Saturday, December 11, 2010

Happy holidays

Never Done: Bought a wreath of balsam fir

I grew up with acres of woods just past the old apple orchard. We used to snowshoe out back and cut down a tree at Christmas time, except my mom called it a Solstice Bush and decorated it with beautiful handmade birds she had crocheted. I loved having the tree in the house, and it wasn't until years later that I understood that there was a tension between being Jewish and having a tree at Christmas time. Full disclosure: even though we called it a Solstice Bush, and we my mother made a huge point of having no star on top of the tree, we had presents under the tree, and we hung stockings on Christmas eve. Now that I think about it, we treated the Jewish holidays the same way, which is to say we observed and celebrated the less religious ones -- khanike, purim, and peysakh -- but we explicitly did not observe the high holidays: rosh hoshone and yom kippur. As I've mentioned before, we were, for a time, the only Jewish people in our town. Others moved in over time, and then I started to get a little more of a sense of what it meant to be Jewish. But back to the tree.

For many years after I left the home I grew up in, after I started to explore my Jewish identity, I felt alienated in mainstream society at Christmas time. I resented people wishing me a Merry Christmas or even a happy holiday, I hated green and red decorations (actually, I still hate that color combination) and I didn't allow myself to enjoy the parts that I actually do find beautiful, like little white lights that light up the night. I was living far from home, so I wasn't around very often to enjoy my family's celebration of Christmas -- by now my cousins and my uncle have married Protestants and Mormons, so we have a very fun, robust Christmas celebration together. (I think I have written elsewhere that we used to do the drawing for our Christmas lottery at the end of the Passover seder.) And I definitely didn't bring a tree in the house.

But when I moved to New York, though, I experienced something I'd never experienced before. The sidewalks lined with balsam and spruce, tended by guys out all night on the street, selling the trees from Vermont, Maine, and New Hampshire. I would walk past these trees, and my brain would tell me that I hate Christmas, because I am a Jew, and I am alienated at this time of year. But my soul would tell me that I love the smell of these trees, and I felt for these guys who just had a van to keep them warm all night long.
(My first year here, I let one of the guys use my bathroom and shower -- and nothing bad happened.) Last year, I went to see the window decorations at Bergdorfs for the first time, and, um, WOW! And this year, I wanted a tree.

There are things I want in the house that Josh doesn't want in the house. Like music while working, and a cat (he's allergic.) I knew a tree would be a very hard sell from a cultural perspective, but he loves trees. And he loves balsam. I sew balsam sachets and give them to people, and he smells his every morning, as a way to transition into having a good day, leaving the past behind, and moving forward.

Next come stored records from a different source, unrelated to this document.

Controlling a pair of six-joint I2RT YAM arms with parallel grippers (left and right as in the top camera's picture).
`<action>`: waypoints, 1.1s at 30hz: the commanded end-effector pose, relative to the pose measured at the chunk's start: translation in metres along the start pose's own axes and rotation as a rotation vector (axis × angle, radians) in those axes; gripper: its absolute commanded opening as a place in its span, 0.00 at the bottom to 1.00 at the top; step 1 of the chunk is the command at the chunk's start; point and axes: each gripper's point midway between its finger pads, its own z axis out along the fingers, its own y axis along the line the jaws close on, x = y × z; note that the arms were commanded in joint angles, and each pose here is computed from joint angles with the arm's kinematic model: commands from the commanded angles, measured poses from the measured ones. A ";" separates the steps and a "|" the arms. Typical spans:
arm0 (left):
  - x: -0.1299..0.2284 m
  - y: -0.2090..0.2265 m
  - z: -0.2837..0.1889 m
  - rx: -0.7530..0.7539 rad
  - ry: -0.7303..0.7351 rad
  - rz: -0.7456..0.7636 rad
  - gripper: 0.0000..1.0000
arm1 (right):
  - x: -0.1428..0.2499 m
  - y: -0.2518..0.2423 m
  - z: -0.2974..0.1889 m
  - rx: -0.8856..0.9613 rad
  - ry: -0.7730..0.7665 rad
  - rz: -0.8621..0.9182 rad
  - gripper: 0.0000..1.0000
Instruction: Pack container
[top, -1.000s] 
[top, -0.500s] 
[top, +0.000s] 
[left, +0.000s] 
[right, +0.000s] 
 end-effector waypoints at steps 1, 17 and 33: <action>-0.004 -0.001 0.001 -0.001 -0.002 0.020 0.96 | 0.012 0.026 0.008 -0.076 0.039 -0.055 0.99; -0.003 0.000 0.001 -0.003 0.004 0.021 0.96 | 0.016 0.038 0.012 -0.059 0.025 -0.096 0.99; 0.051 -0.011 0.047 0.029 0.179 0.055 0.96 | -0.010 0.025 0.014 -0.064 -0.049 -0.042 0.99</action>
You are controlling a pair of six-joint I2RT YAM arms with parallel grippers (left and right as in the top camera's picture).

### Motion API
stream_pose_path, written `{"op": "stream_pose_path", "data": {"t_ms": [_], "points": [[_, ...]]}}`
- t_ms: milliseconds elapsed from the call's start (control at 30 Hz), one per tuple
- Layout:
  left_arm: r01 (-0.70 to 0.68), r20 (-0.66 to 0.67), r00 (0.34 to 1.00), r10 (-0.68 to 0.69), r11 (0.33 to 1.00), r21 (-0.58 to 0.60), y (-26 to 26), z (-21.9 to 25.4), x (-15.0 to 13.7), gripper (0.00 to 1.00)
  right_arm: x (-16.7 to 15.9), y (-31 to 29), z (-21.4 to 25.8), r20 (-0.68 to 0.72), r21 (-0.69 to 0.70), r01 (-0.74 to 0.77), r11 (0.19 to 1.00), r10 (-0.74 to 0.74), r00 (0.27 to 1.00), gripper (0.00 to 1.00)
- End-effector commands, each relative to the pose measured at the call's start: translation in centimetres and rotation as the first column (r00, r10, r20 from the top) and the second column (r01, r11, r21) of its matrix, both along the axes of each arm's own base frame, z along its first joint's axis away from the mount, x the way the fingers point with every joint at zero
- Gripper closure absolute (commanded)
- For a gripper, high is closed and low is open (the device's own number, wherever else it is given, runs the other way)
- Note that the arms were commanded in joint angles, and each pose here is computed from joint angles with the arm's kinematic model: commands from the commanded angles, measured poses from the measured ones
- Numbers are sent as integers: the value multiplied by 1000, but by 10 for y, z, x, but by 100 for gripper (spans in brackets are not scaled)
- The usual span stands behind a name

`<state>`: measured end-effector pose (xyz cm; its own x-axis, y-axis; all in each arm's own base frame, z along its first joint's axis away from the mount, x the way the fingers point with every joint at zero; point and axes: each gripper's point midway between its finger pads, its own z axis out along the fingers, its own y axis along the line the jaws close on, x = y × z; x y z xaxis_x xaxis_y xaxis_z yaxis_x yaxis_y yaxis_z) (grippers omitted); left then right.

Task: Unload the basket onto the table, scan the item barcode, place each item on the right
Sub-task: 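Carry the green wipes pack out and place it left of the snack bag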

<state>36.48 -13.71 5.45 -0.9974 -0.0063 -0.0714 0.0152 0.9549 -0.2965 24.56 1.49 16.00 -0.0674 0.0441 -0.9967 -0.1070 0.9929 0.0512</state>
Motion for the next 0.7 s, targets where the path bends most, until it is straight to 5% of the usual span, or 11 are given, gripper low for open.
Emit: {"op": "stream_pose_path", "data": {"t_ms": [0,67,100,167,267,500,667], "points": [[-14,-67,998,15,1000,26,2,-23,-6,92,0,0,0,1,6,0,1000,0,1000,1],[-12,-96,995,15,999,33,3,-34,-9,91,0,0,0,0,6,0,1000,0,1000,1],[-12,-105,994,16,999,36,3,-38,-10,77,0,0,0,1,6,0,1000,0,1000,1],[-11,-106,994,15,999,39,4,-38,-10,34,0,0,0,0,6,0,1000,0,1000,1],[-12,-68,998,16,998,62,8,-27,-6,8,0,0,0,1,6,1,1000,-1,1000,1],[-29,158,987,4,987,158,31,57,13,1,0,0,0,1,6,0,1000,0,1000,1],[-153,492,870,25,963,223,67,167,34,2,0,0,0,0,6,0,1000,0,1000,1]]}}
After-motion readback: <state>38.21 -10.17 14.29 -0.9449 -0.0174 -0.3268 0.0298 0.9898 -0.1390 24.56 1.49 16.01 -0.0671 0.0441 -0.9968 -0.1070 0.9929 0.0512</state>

I figured that would be my tactic. Abigail encouraged me by saying it's not like we didn't just have a very robust celebration of khanike, so why not bring a tree in. But then again, Abigail also grew up in New England, and even has a part of her family who owns a Christmas tree farm in New Hampshire. When I pitched all this to Josh, he shook his head and said he just didn't grew up tsvishn yidn like me and Abigail. (He didn't grow up with Jews like me and Abigail.) "But it will smell so good in the house!" I said. "I don't want to decorate it or anything!" and "When it dries out, we'll strip the needles and I'll make more balsam sachets."

Finally he agreed, and so we went out, late, because that's what you can do in New York, to find his first tree, and instead we found my first wreath. The trees were a little dorky looking, and I was trying to figure out if I wanted to keep one alive with a stand, or just let it dry out, when I noticed the wreaths, and in one horrible moment, realized that I had to get one, because I had never, truly never, done that. You see, in my mind, a wreath is 100%, no getting around it, Christmas. I don't even buy beautiful wreaths made from Autumn sweet anni and wildflowers, because in my mind, We Don't Have Wreaths. When my sister and I sold our family's home after my mom died, the family did three things that marked its transition from a Jewish house to a goyish house: they put a decorative wagon wheel at the end of the driveway, they parked a huge boat in the driveway, and they put a wreath on the door. There goes the neighborhood, I thought.

So there I was on the street, thinking I was going to have a warm and fuzzy tshuve tree experience that would be culturally challenging for Josh, and suddenly I realized I had to get a wreath, and make myself culturally uncomfortable. I chose one made of balsam, brought it home, and cannot figure out where to hang it that doesn't feel completely goyish to me. Certainly not on a door or window, and not on a fireplace. Josh suggested the bathroom, which definitely appeals to my kitchy sensibilities, and would make that room smell great, but I actually want the balsam smell in the room we spend most time in. So right now, it's on the floor near the hula hoop, concentric circles in limbo, but I know that I have to make a commitment and
hang it up somewhere. No matter what people think of me.